**Exercise instructions**
Output every record exactly, and nothing more.

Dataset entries

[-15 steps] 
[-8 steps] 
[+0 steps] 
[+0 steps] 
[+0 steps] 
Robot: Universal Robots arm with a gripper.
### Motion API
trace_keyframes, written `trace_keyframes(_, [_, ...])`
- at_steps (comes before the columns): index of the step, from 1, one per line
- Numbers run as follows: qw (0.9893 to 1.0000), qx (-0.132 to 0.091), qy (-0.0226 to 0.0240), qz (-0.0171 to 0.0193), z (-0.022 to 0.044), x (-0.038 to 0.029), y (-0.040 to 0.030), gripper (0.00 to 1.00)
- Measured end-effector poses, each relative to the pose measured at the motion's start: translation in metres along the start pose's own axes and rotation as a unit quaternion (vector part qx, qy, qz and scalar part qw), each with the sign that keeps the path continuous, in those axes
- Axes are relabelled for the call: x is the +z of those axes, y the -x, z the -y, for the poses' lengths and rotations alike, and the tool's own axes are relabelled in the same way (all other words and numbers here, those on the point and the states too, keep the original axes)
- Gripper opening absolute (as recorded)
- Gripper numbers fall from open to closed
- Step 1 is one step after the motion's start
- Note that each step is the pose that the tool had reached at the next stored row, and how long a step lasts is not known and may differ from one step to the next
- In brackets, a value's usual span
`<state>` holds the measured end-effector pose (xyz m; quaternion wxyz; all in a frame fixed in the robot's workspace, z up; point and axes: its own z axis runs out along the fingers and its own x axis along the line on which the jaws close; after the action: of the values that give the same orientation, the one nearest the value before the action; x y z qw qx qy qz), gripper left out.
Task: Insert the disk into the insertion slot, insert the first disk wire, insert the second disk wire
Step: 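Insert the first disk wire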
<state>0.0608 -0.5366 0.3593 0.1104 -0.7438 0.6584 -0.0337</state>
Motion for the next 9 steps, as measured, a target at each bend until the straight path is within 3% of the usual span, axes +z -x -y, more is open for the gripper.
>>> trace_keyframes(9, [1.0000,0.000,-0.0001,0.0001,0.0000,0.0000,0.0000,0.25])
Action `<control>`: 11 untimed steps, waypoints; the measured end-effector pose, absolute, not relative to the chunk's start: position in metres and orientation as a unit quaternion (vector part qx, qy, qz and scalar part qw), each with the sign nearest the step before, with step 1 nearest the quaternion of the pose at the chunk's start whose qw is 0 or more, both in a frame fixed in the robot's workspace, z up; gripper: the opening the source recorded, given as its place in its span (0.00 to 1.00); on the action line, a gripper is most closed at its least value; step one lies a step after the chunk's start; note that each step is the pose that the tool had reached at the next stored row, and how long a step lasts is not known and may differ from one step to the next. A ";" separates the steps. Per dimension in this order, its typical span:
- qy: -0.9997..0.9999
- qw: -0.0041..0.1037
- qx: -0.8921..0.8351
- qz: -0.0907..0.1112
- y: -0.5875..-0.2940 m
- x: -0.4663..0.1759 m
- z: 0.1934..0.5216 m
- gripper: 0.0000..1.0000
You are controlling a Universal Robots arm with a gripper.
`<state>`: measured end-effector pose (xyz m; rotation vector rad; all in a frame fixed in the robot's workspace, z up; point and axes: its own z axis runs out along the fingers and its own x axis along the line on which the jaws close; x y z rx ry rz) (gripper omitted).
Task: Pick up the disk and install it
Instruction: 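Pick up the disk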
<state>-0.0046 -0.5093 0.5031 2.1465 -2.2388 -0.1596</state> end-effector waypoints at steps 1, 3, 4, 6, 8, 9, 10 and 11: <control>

**Answer area**
[-15 steps] 
[-8 steps] 
[+0 steps] 
[+0 steps] 
[+0 steps] 
Robot: Universal Robots arm with a gripper.
### Motion API
trace_keyframes, written `trace_keyframes(_, [_, ...])`
- at_steps (comes before the columns): index of the step, from 1, one per line
- Numbers run as follows: qw (0.9893 to 1.0000), qx (-0.132 to 0.091), qy (-0.0226 to 0.0240), qz (-0.0171 to 0.0193), z (-0.022 to 0.044), x (-0.038 to 0.029), y (-0.040 to 0.030), gripper (0.00 to 1.00)
- Measured end-effector poses, each relative to the pose measured at the motion's start: translation in metres along the start pose's own axes and rotation as a unit quaternion (vector part qx, qy, qz and scalar part qw), each with the sign that keeps the path continuous, in those axes
- Axes are relabelled for the call: x is the +z of those axes, y the -x, z the -y, for the poses' lengths and rotations alike, and the tool's own axes are relabelled in the same way (all other words and numbers here, those on the point and the states too, keep the original axes)
- Gripper opening absolute (as recorded)
- Gripper numbers fall from open to closed
- Step 1 is one step after the motion's start
- Note that each step is the pose that the tool had reached at the next stored row, and how long a step lasts is not known and may differ from one step to the next
- In brackets, a value's usual span
`<state>` holds the measured end-effector pose (xyz m; quaternion wxyz; all in a frame fixed in the robot's workspace, z up; point and axes: its own z axis runs out along the fingers and its own x axis along the line on which the jaws close; after the action: of the values that give the same orientation, the one nearest the value before the action; x y z qw qx qy qz), gripper left out.
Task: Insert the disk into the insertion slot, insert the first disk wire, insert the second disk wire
Step: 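Insert the first disk wire
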<state>0.0608 -0.5366 0.3593 0.1104 -0.7438 0.6584 -0.0337</state>
Motion for the next 9 steps, as measured, a target at each bend until the straight path is within 3% of the usual span, axes +z -x -y, more is open for the gripper.
>>> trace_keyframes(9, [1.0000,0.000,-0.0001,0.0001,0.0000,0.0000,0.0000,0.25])
Action `<control>`: 11 untimed steps, waypoints; the measured end-effector pose, absolute, not relative to the chunk's start: position in metres and orientation as a unit quaternion (vector part qx, qy, qz and scalar part qw), each with the sign nearest the step before, with step 1 nearest the quaternion of the pose at the chunk's start whose qw is 0 or more, both in a frame fixed in the robot's workspace, z up; gripper: the opening the source recorded, given as its place in its span (0.00 to 1.00); on the action line, a gripper is most closed at its least value; step one lies a step after the chunk's start; note that each step is the pose that the tool had reached at the next stored row, and how long a step lasts is not known and may differ from one step to the next. A ";" separates the steps. Per dimension in this order, its typical span:
- qy: -0.9997..0.9999
- qw: -0.0041..0.1037
- qx: -0.8921..0.8351
- qz: -0.0907..0.1112
- y: -0.5875..-0.2940 m
- x: -0.4663..0.1759 m
- z: 0.1934..0.5216 m
- gripper: 0.0000..1.0000
You are controlling a Universal Robots arm with a gripper.
`<state>`: measured end-effector pose (xyz m; rotation vector rad; all in a frame fixed in the robot's workspace, z up; point and axes: its own z axis runs out along the fingers and its own x axis along the line on which the jaws close; x y z rx ry rz) (gripper omitted).
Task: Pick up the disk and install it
Instruction: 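Pick up the disk
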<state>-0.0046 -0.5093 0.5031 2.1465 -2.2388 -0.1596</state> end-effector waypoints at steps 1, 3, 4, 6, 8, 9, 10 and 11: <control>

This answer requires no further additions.